*** INPUT DATA ***
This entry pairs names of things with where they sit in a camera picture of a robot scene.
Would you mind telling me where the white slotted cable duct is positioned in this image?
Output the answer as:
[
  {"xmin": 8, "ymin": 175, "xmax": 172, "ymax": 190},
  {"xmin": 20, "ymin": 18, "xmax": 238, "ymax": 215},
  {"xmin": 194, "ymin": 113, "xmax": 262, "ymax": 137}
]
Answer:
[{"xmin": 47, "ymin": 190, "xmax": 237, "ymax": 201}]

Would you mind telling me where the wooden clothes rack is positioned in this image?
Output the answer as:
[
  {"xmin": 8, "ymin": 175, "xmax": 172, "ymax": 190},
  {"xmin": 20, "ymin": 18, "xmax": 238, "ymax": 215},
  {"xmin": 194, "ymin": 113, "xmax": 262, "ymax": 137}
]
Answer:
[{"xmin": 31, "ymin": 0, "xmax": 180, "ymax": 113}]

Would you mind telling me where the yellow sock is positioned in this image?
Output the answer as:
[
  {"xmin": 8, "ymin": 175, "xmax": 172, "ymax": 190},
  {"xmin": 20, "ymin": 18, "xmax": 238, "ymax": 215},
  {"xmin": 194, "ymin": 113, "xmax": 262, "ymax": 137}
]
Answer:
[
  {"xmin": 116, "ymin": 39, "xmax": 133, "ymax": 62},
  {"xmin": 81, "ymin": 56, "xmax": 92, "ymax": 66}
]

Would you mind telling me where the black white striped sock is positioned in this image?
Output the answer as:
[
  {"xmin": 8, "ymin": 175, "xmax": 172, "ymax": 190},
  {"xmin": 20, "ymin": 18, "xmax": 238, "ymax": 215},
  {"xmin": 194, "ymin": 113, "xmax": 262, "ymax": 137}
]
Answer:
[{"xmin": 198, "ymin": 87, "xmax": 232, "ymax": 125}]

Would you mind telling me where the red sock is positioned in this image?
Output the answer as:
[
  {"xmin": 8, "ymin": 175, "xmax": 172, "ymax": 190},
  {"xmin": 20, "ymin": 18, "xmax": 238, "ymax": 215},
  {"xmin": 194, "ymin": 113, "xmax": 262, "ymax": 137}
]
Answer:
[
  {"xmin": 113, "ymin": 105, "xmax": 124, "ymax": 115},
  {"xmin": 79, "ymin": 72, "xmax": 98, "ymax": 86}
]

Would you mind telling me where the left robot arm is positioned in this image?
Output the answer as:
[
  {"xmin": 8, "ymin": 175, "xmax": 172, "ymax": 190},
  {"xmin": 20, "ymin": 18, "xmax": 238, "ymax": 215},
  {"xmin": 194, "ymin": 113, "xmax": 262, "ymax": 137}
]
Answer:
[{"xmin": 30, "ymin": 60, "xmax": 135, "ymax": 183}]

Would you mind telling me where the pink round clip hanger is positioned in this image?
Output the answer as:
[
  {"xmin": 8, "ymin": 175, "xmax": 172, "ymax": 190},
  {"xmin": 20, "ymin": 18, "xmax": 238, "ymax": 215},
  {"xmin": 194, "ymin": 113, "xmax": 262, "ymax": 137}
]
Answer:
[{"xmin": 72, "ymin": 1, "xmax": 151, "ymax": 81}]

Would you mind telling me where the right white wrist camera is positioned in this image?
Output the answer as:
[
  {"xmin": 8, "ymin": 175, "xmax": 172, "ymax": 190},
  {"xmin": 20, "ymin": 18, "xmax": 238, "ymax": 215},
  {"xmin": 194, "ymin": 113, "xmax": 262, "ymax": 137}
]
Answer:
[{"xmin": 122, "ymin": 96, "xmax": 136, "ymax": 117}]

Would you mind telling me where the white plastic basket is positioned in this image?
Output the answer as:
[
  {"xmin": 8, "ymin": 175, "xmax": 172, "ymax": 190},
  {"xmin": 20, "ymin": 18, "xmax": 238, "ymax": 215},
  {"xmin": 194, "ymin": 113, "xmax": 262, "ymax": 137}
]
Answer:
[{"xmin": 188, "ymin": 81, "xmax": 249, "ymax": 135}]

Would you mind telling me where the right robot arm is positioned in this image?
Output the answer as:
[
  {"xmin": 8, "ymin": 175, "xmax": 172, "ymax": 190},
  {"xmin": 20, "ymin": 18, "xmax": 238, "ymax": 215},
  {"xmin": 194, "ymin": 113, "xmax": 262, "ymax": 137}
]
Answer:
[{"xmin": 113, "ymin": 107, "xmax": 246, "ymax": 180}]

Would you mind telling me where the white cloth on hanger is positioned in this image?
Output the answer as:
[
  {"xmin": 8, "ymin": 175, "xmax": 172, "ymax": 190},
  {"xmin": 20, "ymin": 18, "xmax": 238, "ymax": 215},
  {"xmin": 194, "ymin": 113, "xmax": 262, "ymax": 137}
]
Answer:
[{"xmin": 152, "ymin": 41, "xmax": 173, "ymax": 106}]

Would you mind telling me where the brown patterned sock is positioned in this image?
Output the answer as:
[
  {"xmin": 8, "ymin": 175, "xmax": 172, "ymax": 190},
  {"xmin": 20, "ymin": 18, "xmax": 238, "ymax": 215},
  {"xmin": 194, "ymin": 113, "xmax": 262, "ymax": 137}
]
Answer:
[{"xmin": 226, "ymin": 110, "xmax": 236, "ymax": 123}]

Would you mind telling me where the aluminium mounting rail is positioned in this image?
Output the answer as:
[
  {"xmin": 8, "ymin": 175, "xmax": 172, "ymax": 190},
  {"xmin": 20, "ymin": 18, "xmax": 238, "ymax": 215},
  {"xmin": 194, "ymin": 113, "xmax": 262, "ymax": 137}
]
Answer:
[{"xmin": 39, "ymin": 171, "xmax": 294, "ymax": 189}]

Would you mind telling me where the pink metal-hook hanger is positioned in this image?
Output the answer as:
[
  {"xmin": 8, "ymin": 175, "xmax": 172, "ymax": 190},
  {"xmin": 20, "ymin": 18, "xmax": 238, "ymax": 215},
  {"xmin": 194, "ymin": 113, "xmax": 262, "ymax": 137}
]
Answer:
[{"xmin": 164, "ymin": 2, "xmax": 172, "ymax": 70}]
*** End of INPUT DATA ***
:: TASK DIRECTIONS ::
Each line above must be reproduced exactly.

:: TASK RESULT ::
This entry pairs names of things with where they sit in a camera picture of a robot scene.
Would you mind telling me where the white slotted cable duct is positioned in this image?
Output the answer as:
[
  {"xmin": 8, "ymin": 175, "xmax": 172, "ymax": 190},
  {"xmin": 20, "ymin": 18, "xmax": 238, "ymax": 215},
  {"xmin": 194, "ymin": 113, "xmax": 262, "ymax": 137}
]
Answer:
[{"xmin": 47, "ymin": 190, "xmax": 237, "ymax": 201}]

Would you mind telling me where the wooden clothes rack is positioned in this image?
Output the answer as:
[
  {"xmin": 8, "ymin": 175, "xmax": 172, "ymax": 190},
  {"xmin": 20, "ymin": 18, "xmax": 238, "ymax": 215},
  {"xmin": 194, "ymin": 113, "xmax": 262, "ymax": 137}
]
Answer:
[{"xmin": 31, "ymin": 0, "xmax": 180, "ymax": 113}]

Would you mind telling me where the yellow sock is positioned in this image?
Output the answer as:
[
  {"xmin": 8, "ymin": 175, "xmax": 172, "ymax": 190},
  {"xmin": 20, "ymin": 18, "xmax": 238, "ymax": 215},
  {"xmin": 194, "ymin": 113, "xmax": 262, "ymax": 137}
]
Answer:
[
  {"xmin": 116, "ymin": 39, "xmax": 133, "ymax": 62},
  {"xmin": 81, "ymin": 56, "xmax": 92, "ymax": 66}
]

Would you mind telling me where the black white striped sock is positioned in this image?
Output the answer as:
[
  {"xmin": 8, "ymin": 175, "xmax": 172, "ymax": 190},
  {"xmin": 20, "ymin": 18, "xmax": 238, "ymax": 215},
  {"xmin": 194, "ymin": 113, "xmax": 262, "ymax": 137}
]
Answer:
[{"xmin": 198, "ymin": 87, "xmax": 232, "ymax": 125}]

Would you mind telling me where the red sock is positioned in this image?
Output the answer as:
[
  {"xmin": 8, "ymin": 175, "xmax": 172, "ymax": 190},
  {"xmin": 20, "ymin": 18, "xmax": 238, "ymax": 215},
  {"xmin": 194, "ymin": 113, "xmax": 262, "ymax": 137}
]
Answer:
[
  {"xmin": 113, "ymin": 105, "xmax": 124, "ymax": 115},
  {"xmin": 79, "ymin": 72, "xmax": 98, "ymax": 86}
]

Would you mind telling me where the left robot arm is positioned in this image?
Output the answer as:
[
  {"xmin": 8, "ymin": 175, "xmax": 172, "ymax": 190},
  {"xmin": 20, "ymin": 18, "xmax": 238, "ymax": 215},
  {"xmin": 194, "ymin": 113, "xmax": 262, "ymax": 137}
]
Answer:
[{"xmin": 30, "ymin": 60, "xmax": 135, "ymax": 183}]

Would you mind telling me where the pink round clip hanger is positioned in this image?
Output the answer as:
[
  {"xmin": 8, "ymin": 175, "xmax": 172, "ymax": 190},
  {"xmin": 20, "ymin": 18, "xmax": 238, "ymax": 215},
  {"xmin": 194, "ymin": 113, "xmax": 262, "ymax": 137}
]
Answer:
[{"xmin": 72, "ymin": 1, "xmax": 151, "ymax": 81}]

Would you mind telling me where the right white wrist camera is positioned in this image?
Output the answer as:
[
  {"xmin": 8, "ymin": 175, "xmax": 172, "ymax": 190},
  {"xmin": 20, "ymin": 18, "xmax": 238, "ymax": 215},
  {"xmin": 194, "ymin": 113, "xmax": 262, "ymax": 137}
]
Answer:
[{"xmin": 122, "ymin": 96, "xmax": 136, "ymax": 117}]

Would you mind telling me where the white plastic basket is positioned in this image?
Output the answer as:
[
  {"xmin": 8, "ymin": 175, "xmax": 172, "ymax": 190},
  {"xmin": 20, "ymin": 18, "xmax": 238, "ymax": 215},
  {"xmin": 194, "ymin": 113, "xmax": 262, "ymax": 137}
]
Answer:
[{"xmin": 188, "ymin": 81, "xmax": 249, "ymax": 135}]

Would you mind telling me where the right robot arm is positioned in this image?
Output the answer as:
[
  {"xmin": 8, "ymin": 175, "xmax": 172, "ymax": 190},
  {"xmin": 20, "ymin": 18, "xmax": 238, "ymax": 215},
  {"xmin": 194, "ymin": 113, "xmax": 262, "ymax": 137}
]
Answer:
[{"xmin": 113, "ymin": 107, "xmax": 246, "ymax": 180}]

Would you mind telling me where the white cloth on hanger is positioned in this image?
Output the answer as:
[
  {"xmin": 8, "ymin": 175, "xmax": 172, "ymax": 190},
  {"xmin": 20, "ymin": 18, "xmax": 238, "ymax": 215},
  {"xmin": 194, "ymin": 113, "xmax": 262, "ymax": 137}
]
Answer:
[{"xmin": 152, "ymin": 41, "xmax": 173, "ymax": 106}]

Would you mind telling me where the brown patterned sock is positioned in this image?
Output the answer as:
[
  {"xmin": 8, "ymin": 175, "xmax": 172, "ymax": 190},
  {"xmin": 20, "ymin": 18, "xmax": 238, "ymax": 215},
  {"xmin": 194, "ymin": 113, "xmax": 262, "ymax": 137}
]
Answer:
[{"xmin": 226, "ymin": 110, "xmax": 236, "ymax": 123}]

Would you mind telling me where the aluminium mounting rail is positioned in this image?
Output the answer as:
[
  {"xmin": 8, "ymin": 175, "xmax": 172, "ymax": 190},
  {"xmin": 20, "ymin": 18, "xmax": 238, "ymax": 215},
  {"xmin": 194, "ymin": 113, "xmax": 262, "ymax": 137}
]
Answer:
[{"xmin": 39, "ymin": 171, "xmax": 294, "ymax": 189}]

Would you mind telling me where the pink metal-hook hanger is positioned in this image?
Output the answer as:
[
  {"xmin": 8, "ymin": 175, "xmax": 172, "ymax": 190},
  {"xmin": 20, "ymin": 18, "xmax": 238, "ymax": 215},
  {"xmin": 194, "ymin": 113, "xmax": 262, "ymax": 137}
]
Answer:
[{"xmin": 164, "ymin": 2, "xmax": 172, "ymax": 70}]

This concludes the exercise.